Return the lines below that contain "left".

=== Stored data ===

=-=-=

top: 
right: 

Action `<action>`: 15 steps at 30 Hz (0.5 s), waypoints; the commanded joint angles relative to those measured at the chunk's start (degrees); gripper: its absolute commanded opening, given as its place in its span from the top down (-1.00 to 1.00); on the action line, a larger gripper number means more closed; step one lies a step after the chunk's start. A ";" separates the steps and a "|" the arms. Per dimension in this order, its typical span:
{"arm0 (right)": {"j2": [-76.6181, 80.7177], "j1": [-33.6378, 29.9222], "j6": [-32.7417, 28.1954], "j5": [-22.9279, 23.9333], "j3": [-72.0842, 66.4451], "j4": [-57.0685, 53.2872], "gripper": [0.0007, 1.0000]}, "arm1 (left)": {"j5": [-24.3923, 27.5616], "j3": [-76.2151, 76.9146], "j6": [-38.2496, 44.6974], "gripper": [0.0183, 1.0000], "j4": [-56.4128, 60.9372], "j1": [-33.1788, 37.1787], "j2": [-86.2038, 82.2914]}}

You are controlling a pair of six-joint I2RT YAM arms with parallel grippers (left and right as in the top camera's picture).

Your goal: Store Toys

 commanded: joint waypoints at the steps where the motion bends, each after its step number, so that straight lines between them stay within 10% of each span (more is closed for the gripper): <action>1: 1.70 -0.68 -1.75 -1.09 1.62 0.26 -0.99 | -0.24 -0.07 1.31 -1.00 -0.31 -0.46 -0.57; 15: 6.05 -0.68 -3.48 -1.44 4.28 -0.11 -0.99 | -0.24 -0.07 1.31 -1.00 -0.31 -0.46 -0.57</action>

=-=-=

=== Solution to this problem ===
{"arm0 (right)": {"j2": [-76.6181, 80.7177], "j1": [-33.6378, 29.9222], "j6": [-32.7417, 28.1954], "j5": [-22.9279, 23.9333], "j3": [-72.0842, 66.4451], "j4": [-57.0685, 53.2872], "gripper": [0.0007, 1.0000]}, "arm1 (left)": {"j5": [-24.3923, 27.5616], "j3": [-76.2151, 76.9146], "j6": [-38.2496, 44.6974], "gripper": [0.0183, 1.0000], "j4": [-56.4128, 60.9372], "j1": [-33.1788, 37.1787], "j2": [-86.2038, 82.2914]}}
You are controlling a pair of six-joint I2RT YAM arms with parallel grippers (left and right as in the top camera's picture).

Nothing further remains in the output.